(Aim of the task): An exact transcription of all the data is required; the pictures are to be left out.
[[ Provided data open ]]
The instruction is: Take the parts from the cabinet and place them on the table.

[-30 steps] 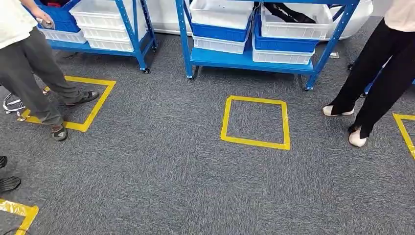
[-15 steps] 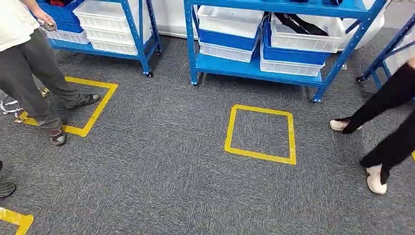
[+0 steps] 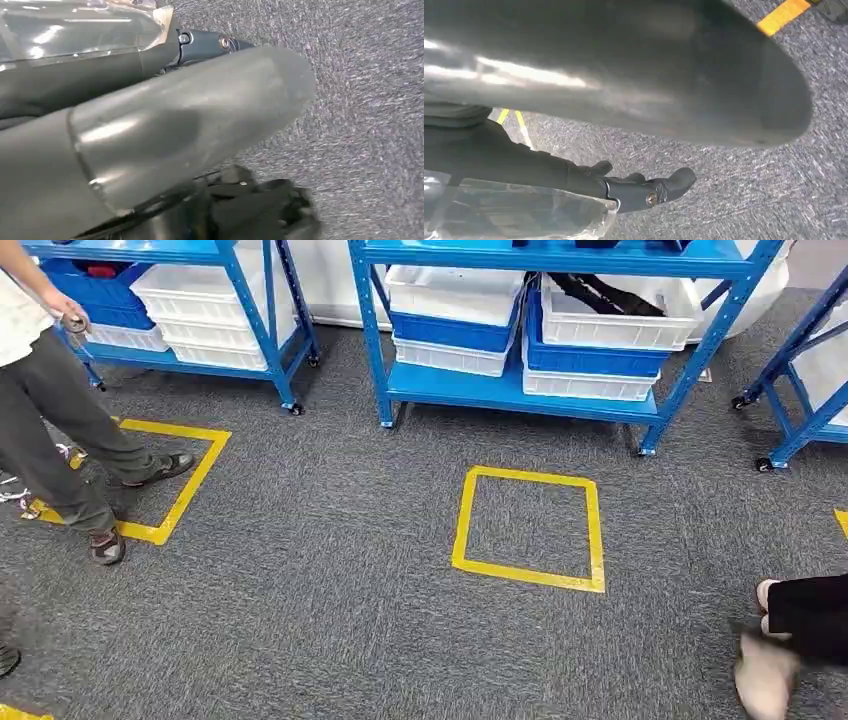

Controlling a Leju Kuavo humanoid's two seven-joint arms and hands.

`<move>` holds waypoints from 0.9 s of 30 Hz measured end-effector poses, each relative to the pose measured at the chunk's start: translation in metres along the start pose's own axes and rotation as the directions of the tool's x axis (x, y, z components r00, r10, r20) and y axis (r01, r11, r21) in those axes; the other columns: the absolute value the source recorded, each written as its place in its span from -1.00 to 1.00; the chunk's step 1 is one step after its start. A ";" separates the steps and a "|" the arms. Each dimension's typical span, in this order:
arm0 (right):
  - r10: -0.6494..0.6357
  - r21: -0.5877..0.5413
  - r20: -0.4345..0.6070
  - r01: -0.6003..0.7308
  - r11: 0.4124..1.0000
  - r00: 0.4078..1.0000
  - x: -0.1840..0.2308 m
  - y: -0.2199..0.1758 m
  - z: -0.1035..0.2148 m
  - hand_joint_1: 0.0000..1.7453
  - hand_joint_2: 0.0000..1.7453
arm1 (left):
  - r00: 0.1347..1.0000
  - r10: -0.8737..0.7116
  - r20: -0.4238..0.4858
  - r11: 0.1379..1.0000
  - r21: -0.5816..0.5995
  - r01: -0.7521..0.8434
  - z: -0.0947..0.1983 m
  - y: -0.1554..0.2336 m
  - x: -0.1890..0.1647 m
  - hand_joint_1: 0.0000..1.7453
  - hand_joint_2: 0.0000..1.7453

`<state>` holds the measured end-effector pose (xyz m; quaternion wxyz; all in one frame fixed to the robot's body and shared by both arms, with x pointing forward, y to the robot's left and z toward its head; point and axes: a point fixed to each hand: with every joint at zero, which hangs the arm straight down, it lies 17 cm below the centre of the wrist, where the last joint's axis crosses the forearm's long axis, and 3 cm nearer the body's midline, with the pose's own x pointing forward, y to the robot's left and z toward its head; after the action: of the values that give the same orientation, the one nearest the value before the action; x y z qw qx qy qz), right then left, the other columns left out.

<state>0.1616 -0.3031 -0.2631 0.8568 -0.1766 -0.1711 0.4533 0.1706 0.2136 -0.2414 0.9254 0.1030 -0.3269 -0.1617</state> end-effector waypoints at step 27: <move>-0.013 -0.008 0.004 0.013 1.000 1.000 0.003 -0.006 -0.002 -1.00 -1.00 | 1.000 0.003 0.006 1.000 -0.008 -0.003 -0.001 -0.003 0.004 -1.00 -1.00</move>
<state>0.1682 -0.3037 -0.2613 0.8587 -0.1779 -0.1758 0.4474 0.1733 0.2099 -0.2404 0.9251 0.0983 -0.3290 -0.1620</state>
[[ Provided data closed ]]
(Response to this exercise):
The instruction is: Take the parts from the cabinet and place them on the table.

[-30 steps] 
[-15 steps] 
[+0 steps] 

Controlling a Leju Kuavo humanoid's two seven-joint arms and hands.

`<move>` holds waypoints from 0.9 s of 30 Hz measured end-effector poses, each relative to the pose measured at the chunk's start: translation in metres along the start pose's own axes and rotation as the directions of the tool's x axis (x, y, z components r00, r10, r20) and y axis (r01, r11, r21) in those axes; the other columns: the absolute value the source recorded, each written as its place in its span from -1.00 to 1.00; the chunk's step 1 is one step after its start. A ";" separates the steps and a "|" the arms. Each dimension's typical span, in this order:
arm0 (right):
  - r10: -0.6494..0.6357
  - r21: -0.5877..0.5413
  - r20: -0.4345..0.6070
  - r01: -0.6003..0.7308
  - r11: 0.4124..1.0000
  - r00: 0.4078..1.0000
  - x: -0.1840..0.2308 m
  - y: -0.2199..0.1758 m
  - z: -0.1035..0.2148 m
  - hand_joint_1: 0.0000..1.7453
  - hand_joint_2: 0.0000..1.7453
arm1 (left):
  - r00: 0.1347..1.0000
  - r10: -0.8737..0.7116
  - r20: -0.4238..0.4858
  - r11: 0.1379..1.0000
  - r21: -0.5816..0.5995
  - r01: -0.7521..0.8434
  - z: -0.0947..0.1983 m
  - y: -0.1554..0.2336 m
  - x: -0.1890..0.1647 m
  - hand_joint_1: 0.0000..1.7453
  - hand_joint_2: 0.0000..1.7453

`<state>` holds the measured end-effector pose (xyz m; quaternion wxyz; all in one frame fixed to the robot's body and shared by both arms, with x pointing forward, y to the robot's left and z toward its head; point and axes: a point fixed to each hand: with every joint at zero, which hangs the arm straight down, it lies 17 cm below the centre of the wrist, where the last joint's axis crosses the forearm's long axis, and 3 cm nearer the body's midline, with the pose's own x pointing forward, y to the robot's left and z toward its head; after the action: of the values that give the same orientation, the one nearest the value before the action; x y z qw qx qy qz), right then left, the other columns left out.

<state>0.1616 -0.3031 -0.2631 0.8568 -0.1766 -0.1711 0.4533 0.1706 0.2136 -0.2414 0.9254 0.1030 -0.3269 -0.1617</state> end-effector waypoints at step 27: <move>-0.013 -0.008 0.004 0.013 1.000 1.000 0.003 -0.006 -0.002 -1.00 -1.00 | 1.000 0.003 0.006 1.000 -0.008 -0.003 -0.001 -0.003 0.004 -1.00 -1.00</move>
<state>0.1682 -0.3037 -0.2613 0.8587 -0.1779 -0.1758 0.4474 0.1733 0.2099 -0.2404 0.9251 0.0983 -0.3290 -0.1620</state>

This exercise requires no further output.